Alternatively, the product stream may be treated to isolate the ester product by liquid/liquid extraction or by simple distillation.

The resulting product stream comprises a high yield of monomeric ester, at least 55%, more typically at least 90%, especially at least 95%.

The present invention will now be illustrated with reference to the following examples: Example 1: Synthesis of 2-hydroxy-4-methvlthiobutyric acid isopropyl ester (MHBI) Using an Acid Catalyst Step (a) Esterification: 170.7 g of Rhodimet AT88, containing 88% acid (68% monomers and 20% oligomers) and 12% water, and 180.3 g of isopropanol were loaded into a reactor. 19.6 g of 95% sulphuric acid was added whilst maintaining the temperature at reflux temperature. The acid was added in one aliquot. After the acid had been introduced into the reactor, the reaction was maintained at reflux temperature for two hours.

The temperature was increased to 90°C. Additional isopropanol (420g) was added continuously over 5 hours and the azeotrope of alcohol and water was removed continuously.

Step (b) Neutralisation/Removal of Water: The reaction mixture was cooled to 40°C and then neutralised to pH 7/8 by the addition of 22 g of 32% weight ammonium hydroxide.

The resulting product was distilled at 60°C under a pressure of 50millibar for approximately 1 hour.

Step (c) Washing: The distillate product was then washed by adding 95 g of 5% aqueous ammonium sulphate, with stirring. The resulting mixture was stirred at a temperature of 40°C for 15 minutes. The stirring was stopped and the mixture left to stand at 40°C for 30 minutes.

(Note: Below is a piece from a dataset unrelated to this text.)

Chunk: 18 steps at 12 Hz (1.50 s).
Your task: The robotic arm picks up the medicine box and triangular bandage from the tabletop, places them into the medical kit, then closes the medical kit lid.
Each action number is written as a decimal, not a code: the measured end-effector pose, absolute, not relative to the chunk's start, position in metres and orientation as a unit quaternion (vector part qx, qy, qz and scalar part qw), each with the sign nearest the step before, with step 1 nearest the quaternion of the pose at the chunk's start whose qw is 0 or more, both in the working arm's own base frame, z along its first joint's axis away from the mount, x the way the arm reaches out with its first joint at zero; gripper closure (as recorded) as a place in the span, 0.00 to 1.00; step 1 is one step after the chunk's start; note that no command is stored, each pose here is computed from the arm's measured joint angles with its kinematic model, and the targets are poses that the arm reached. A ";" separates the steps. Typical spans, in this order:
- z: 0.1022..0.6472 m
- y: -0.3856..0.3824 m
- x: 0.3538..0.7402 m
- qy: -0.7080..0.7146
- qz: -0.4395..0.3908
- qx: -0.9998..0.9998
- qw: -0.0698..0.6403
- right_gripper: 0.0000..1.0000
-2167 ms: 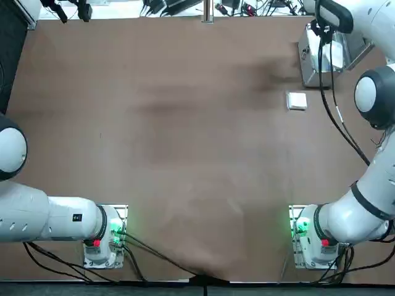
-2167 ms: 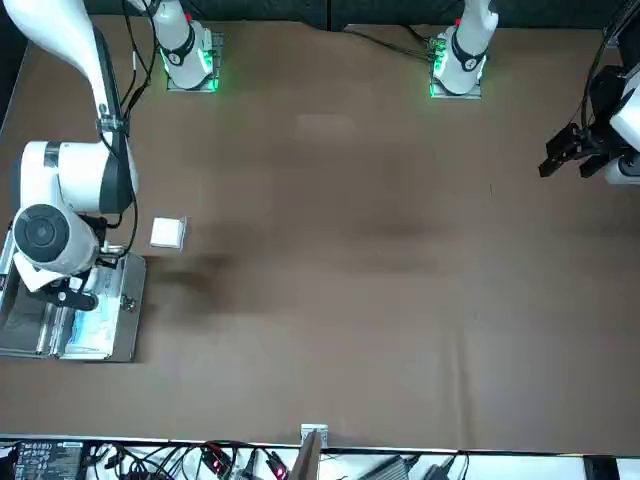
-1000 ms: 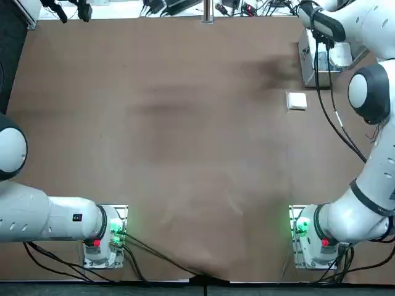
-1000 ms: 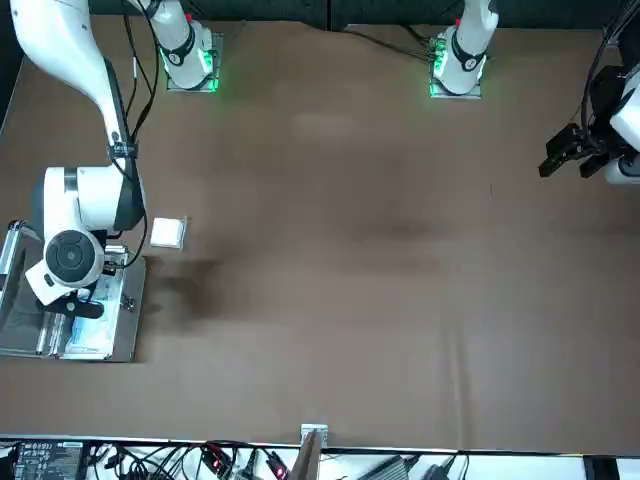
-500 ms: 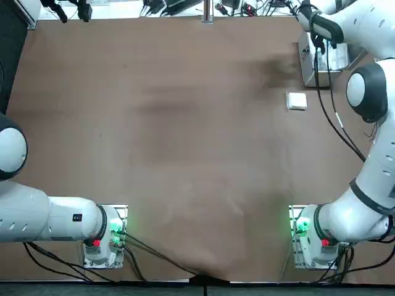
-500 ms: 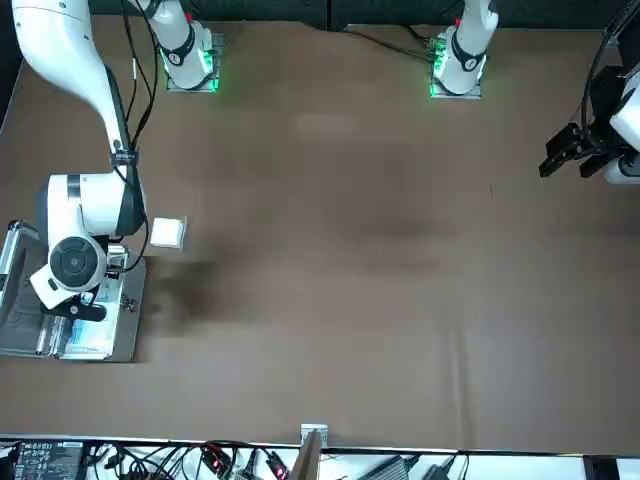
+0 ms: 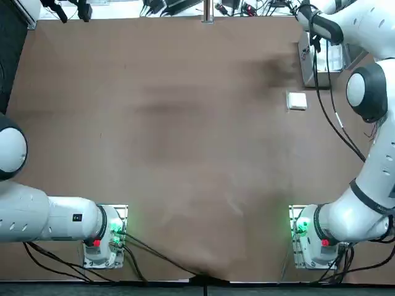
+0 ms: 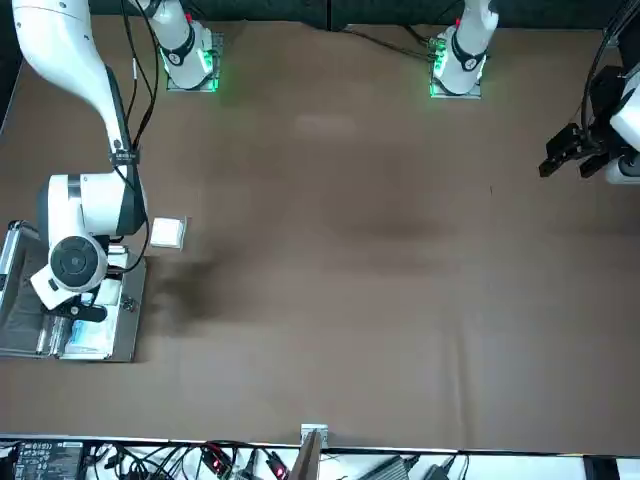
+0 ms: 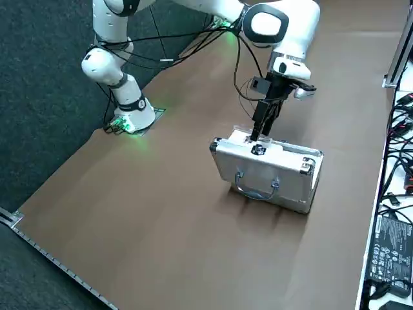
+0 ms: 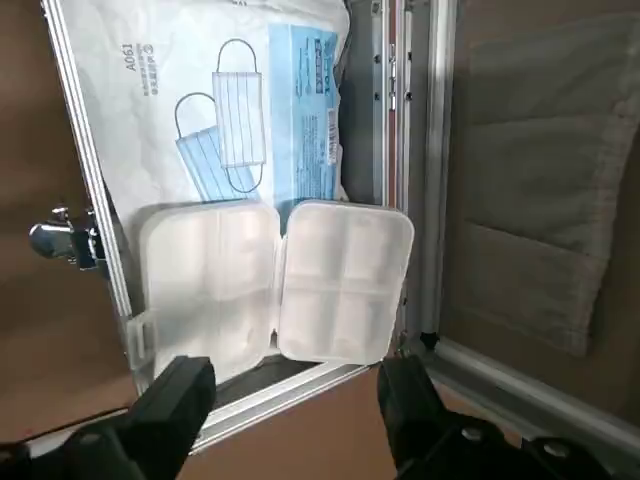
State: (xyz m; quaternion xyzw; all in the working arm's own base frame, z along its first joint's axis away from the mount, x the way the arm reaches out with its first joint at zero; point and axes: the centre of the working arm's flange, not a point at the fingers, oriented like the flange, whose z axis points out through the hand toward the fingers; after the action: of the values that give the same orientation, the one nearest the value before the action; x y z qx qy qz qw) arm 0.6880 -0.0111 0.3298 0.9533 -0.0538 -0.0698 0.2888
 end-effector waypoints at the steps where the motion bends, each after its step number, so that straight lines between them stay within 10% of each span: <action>1: 0.330 -0.012 0.688 -0.053 -0.070 0.953 0.289 0.00; 10: 0.366 0.026 0.669 0.003 -0.124 0.982 0.140 0.00; 18: 0.287 0.095 0.617 -0.023 -0.117 0.987 0.112 0.09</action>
State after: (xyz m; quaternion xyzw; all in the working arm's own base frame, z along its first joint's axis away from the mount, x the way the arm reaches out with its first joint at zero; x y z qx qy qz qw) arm 0.6174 0.0950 0.2866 0.9865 -0.0226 -0.1172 0.1120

The aqueous phase was then separated from the organic phase.

The organic phase was washed again with 30 g of water.

Step (d) Removal of Water/Isopropanol : The organic phase was then distilled at 100°C under a pressure of 5mbar for approximately 2 hours to yield a product stream comprising mainly the ester.

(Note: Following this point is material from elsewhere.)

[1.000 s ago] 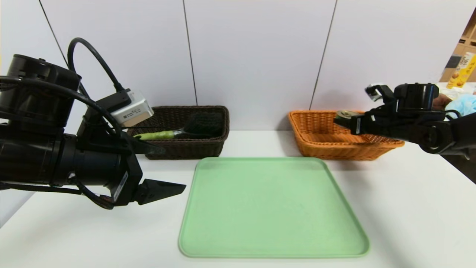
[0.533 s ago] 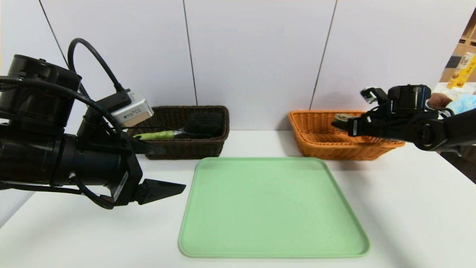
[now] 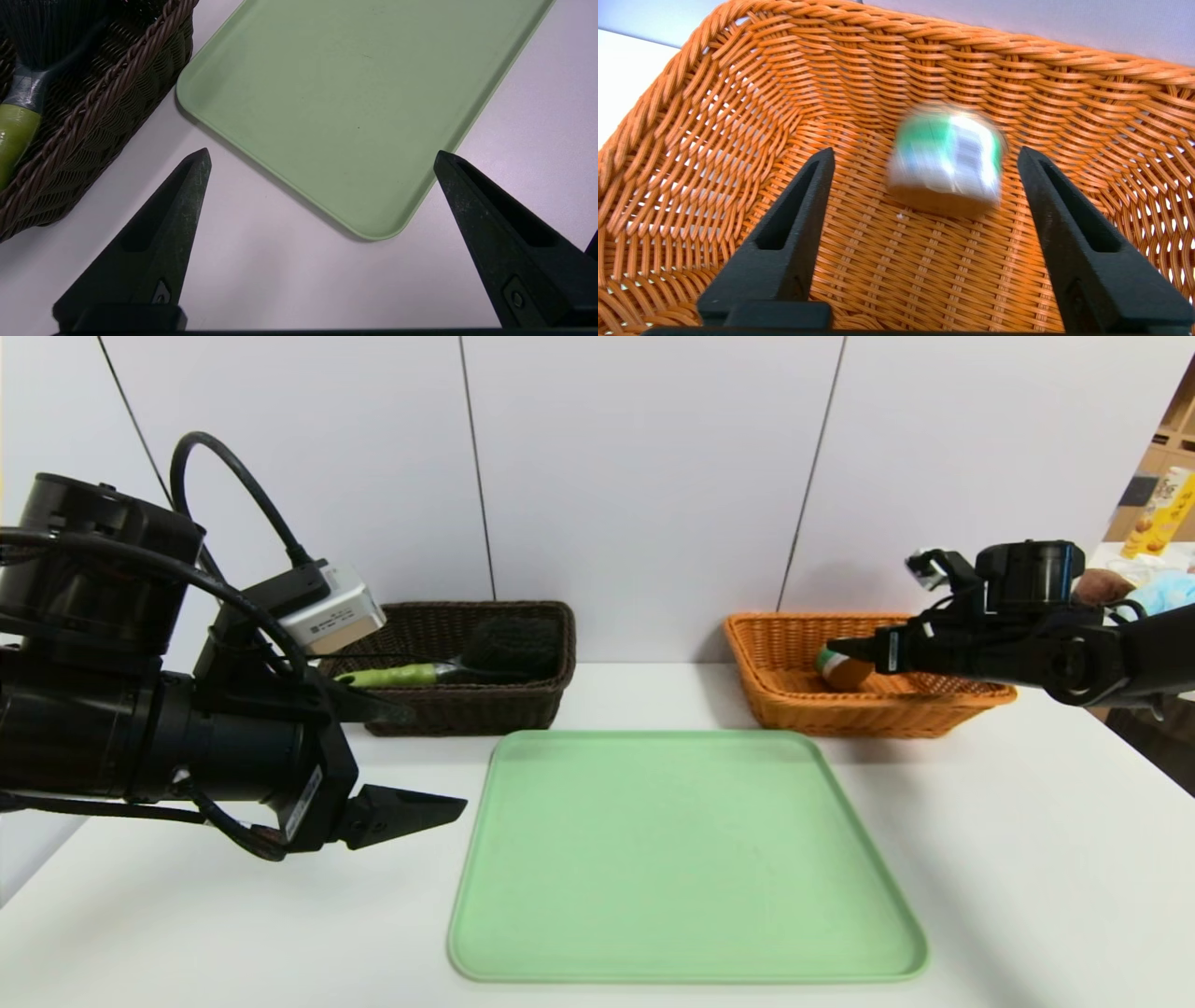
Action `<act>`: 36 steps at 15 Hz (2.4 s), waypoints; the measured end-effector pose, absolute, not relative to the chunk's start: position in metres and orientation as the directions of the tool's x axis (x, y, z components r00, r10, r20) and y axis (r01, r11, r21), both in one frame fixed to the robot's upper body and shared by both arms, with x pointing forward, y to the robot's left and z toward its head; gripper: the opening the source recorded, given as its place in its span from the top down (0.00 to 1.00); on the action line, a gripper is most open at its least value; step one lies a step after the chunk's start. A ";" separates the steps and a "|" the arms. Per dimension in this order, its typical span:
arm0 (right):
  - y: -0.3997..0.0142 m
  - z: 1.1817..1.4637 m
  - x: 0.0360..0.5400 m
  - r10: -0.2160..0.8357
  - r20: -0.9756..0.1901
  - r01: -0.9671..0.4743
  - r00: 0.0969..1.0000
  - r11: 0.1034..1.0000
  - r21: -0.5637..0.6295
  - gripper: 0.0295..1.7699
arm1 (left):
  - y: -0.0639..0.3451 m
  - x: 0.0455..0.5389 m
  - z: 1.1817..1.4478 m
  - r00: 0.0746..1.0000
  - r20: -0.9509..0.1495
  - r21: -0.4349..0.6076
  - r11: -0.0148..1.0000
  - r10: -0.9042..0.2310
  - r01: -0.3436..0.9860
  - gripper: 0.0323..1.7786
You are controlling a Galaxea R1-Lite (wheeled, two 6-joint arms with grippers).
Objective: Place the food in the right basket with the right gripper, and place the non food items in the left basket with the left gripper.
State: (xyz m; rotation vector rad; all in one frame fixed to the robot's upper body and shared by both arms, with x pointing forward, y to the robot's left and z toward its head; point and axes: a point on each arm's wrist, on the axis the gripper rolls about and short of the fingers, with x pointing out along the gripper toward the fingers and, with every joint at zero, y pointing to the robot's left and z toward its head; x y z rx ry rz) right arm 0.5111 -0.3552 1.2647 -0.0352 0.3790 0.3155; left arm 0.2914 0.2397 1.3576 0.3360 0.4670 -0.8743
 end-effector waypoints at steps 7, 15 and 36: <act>-0.349 1.301 0.485 0.314 -0.369 -0.325 0.875 0.945 0.034 0.11 | 0.243 0.290 1.361 0.570 -0.505 0.083 0.621 -0.648 0.780 0.05; -0.344 1.351 0.409 0.316 -0.351 -0.328 0.882 0.944 0.026 0.06 | 0.261 0.265 1.386 0.661 -0.411 0.099 0.690 -0.627 0.717 0.05; -0.337 1.339 0.163 0.221 -0.259 -0.236 0.940 0.971 -0.027 0.04 | 0.326 0.136 1.319 0.902 -0.336 0.190 0.918 -0.272 0.348 0.05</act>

The resulting product stream was analysed and was found to contain 92% monomeric ester, 5% dimer and 2.5% unreacted acid.

Example 2: Synthesis of 2-hvdroxv-4-methylthiobutyric acid isopropvl ester (MHBI) Using a Resin Catalyst 179.6 g of Rhodimet AT88, containing 88% acid (68% monomers and 20% oligomers) and 12% water, and 179.6 g of isopropanol were loaded into a reactor. 30 g of Amberlyst 15 resin was introduced into the reactor whilst maintaining the temperature at reflux temperature. The reaction was maintained at this temperature for 5 hours.

Analysis of the resulting product showed a 65% conversion of acid (monomers and oligomers) with a yield of 60% monomeric ester and 5% dimeric ester.

This example shows the feasibility of using a resin catalyst.

Example 3: Esterification of the By-Product Stream 101 g of a distillation stream containing 40g dimeric ester, 16g monomeric acid and 6.5g dimeric acid; 224g of isopropanol and 17g of water were loaded into a reactor. 11.5 g of 95% sulphuric acid was added in one aliquot.

After the acid had been introduced the reaction was maintained at reflux temperature for five hours.

The reaction was terminated and product stream analysed. It was found to contain 55g monomer ester, 17g monomer acid, 4g dimer ester and 3g dimer acid.

This example proves the feasibility of recycling a stream containing a substantial quantity of the ester dimers.